Jest to o tyle kluczowy wyrok, ponieważ deweloper, który chce w tym rejonie zbudować blok, otrzymał pozwolenie na budowę. Tylko utrzymanie w mocy uchwały rady miasta ratowało działki przed zabudową.

Z informacji uzyskanych w sądzie wynika, że na uprawomocnienie się wyroku należy poczekać od dwóch do trzech tygodni. Już wcześniej władze miasta apelowały do wojewody o nie składanie kasacji od wyroku w tej sprawie.

Bezpodstawne unieważnienie

Sąd uznał, że uchwała była zgodna z obowiązującymi przepisami prawa, a wojewoda nie miał podstaw do unieważnienia jej. W konsekwencji, rozstrzygnięcie nadzorcze wojewody zostało uchylone.

Swoją decyzję wojewoda oparł m.in. o brak dołączonej analizy aktualnego stanu przyrodniczego dla tego obszaru. Sąd nie podzielił tego stanowiska. Uznał, że choć niektóre dokumenty są starsze (nawet sprzed 10 lat), to ich aktualność można było zweryfikować np. poprzez opinie specjalistów.

Wojewoda podnosił również, że uchwała narusza zasadę proporcjonalności wprowadzając zakazy użytkowania gruntów bez odpowiedniego uzasadnienia. Sędziowie się z tym nie zgodzili.

– W ocenie sądu wobec zidentyfikowanych wcześniej uwarunkowań przedmiotowego terenu i wykazanej niezbędności jego ochrony, należało uznać, że ustanowienie użytku było koniecznym sposobem ograniczenia prawa własności, a jednocześnie nadającym się do osiągnięcia celów – czytamy w uzasadnieniu.

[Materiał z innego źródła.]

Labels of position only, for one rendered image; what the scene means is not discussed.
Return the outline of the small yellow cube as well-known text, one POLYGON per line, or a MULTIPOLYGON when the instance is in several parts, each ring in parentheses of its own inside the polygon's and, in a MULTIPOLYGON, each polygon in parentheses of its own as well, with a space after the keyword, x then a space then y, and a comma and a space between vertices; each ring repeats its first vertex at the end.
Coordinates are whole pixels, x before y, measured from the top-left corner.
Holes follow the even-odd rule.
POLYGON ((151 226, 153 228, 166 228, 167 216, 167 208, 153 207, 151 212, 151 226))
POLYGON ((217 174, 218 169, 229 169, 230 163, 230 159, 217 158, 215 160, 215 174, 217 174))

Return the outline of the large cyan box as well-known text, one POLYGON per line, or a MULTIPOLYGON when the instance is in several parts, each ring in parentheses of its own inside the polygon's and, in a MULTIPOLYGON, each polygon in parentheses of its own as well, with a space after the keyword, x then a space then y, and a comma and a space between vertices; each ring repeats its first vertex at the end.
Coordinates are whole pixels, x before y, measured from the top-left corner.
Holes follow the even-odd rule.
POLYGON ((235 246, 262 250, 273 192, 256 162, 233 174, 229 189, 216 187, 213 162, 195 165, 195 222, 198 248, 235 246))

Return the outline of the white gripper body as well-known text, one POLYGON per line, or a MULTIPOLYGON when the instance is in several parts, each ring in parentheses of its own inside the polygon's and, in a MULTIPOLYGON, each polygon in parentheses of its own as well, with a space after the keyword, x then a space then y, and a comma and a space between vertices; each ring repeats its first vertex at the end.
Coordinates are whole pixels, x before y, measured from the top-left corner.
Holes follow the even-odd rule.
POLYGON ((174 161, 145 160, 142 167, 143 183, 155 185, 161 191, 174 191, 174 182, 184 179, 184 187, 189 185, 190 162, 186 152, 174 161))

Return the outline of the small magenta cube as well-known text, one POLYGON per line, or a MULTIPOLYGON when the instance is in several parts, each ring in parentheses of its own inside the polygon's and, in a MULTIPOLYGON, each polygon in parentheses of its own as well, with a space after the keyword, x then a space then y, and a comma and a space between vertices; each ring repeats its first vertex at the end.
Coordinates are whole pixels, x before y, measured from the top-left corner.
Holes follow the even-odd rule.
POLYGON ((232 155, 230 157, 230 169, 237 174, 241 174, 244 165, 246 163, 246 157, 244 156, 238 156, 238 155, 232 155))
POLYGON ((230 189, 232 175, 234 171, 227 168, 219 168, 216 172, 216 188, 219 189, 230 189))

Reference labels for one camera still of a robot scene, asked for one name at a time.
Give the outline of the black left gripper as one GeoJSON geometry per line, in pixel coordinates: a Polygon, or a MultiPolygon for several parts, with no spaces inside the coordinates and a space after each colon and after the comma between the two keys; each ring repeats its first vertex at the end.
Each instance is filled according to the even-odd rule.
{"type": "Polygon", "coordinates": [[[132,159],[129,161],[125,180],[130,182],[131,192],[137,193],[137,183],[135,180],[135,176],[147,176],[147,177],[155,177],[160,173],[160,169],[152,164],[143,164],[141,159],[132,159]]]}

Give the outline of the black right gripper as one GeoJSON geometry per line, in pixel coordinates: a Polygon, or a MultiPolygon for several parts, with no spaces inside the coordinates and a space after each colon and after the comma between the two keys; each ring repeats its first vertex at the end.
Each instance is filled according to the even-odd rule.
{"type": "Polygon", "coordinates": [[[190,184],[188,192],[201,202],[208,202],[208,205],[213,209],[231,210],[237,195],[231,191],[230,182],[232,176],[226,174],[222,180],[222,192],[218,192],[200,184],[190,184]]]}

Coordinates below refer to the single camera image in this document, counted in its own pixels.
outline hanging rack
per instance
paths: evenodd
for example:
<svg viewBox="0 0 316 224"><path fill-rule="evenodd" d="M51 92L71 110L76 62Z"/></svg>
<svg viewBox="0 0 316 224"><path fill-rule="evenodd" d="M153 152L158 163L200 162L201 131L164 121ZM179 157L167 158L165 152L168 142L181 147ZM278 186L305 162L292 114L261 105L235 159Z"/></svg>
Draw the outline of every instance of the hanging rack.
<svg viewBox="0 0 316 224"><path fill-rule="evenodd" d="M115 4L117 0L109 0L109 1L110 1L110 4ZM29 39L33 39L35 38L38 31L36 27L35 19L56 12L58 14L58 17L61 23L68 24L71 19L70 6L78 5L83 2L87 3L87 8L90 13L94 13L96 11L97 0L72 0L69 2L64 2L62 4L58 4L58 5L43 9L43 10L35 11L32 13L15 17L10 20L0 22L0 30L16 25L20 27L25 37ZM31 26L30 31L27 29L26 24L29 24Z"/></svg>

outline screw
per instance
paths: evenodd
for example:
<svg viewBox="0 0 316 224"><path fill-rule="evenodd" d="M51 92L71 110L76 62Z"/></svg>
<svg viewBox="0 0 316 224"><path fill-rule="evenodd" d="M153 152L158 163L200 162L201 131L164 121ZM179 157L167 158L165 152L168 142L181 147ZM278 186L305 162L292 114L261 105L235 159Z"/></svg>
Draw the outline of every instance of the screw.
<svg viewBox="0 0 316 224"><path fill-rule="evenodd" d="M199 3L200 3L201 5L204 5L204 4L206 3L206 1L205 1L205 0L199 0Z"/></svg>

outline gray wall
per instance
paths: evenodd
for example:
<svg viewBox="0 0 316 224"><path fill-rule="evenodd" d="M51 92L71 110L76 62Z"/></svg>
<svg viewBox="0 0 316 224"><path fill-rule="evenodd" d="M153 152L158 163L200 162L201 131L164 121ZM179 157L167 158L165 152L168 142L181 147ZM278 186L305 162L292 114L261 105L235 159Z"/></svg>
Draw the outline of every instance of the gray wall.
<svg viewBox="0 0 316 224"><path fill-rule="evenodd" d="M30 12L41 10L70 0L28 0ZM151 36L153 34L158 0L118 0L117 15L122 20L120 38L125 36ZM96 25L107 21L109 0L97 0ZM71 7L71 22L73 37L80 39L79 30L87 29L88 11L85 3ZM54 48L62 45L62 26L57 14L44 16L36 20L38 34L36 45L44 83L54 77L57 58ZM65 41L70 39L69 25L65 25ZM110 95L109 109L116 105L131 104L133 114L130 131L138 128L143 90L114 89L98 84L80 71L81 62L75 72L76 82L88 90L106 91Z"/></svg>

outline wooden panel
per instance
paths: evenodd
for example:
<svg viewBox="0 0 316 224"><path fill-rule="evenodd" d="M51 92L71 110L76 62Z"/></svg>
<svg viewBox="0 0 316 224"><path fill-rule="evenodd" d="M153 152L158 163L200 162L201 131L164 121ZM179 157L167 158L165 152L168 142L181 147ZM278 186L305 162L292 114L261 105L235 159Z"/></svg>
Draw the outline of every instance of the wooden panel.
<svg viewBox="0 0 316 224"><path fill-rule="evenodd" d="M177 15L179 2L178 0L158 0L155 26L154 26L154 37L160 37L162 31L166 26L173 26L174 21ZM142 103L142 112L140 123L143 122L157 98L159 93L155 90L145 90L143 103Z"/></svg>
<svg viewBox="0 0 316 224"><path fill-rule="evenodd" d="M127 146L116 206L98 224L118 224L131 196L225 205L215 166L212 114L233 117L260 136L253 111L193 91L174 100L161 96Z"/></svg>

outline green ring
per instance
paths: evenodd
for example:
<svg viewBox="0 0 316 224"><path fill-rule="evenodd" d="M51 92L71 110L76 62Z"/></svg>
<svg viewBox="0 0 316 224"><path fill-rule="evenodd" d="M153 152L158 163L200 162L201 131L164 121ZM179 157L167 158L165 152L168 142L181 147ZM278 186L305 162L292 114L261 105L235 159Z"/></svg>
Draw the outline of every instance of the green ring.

Z lektury obszernego uzasadnienia wyłania się jeszcze kilka innych wniosków: w tym przypadku sąd uznał, że interes publiczny przeważa nad interesem właścicieli działek i że dobro wspólne ma pierwszeństwo nad interesem osobistym właścicieli. WSA stwierdził, że przyjęcie uchwały poprzedziły konsultacje społeczne, ale wojewoda nie odniósł się do ich wyników. Sąd zauważył też, że ewentualne uchybienia mogły skutkować unieważnieniem jedynie części uchwały, np. w odniesieniu do konkretnych działek prywatnych, a nie całości aktu.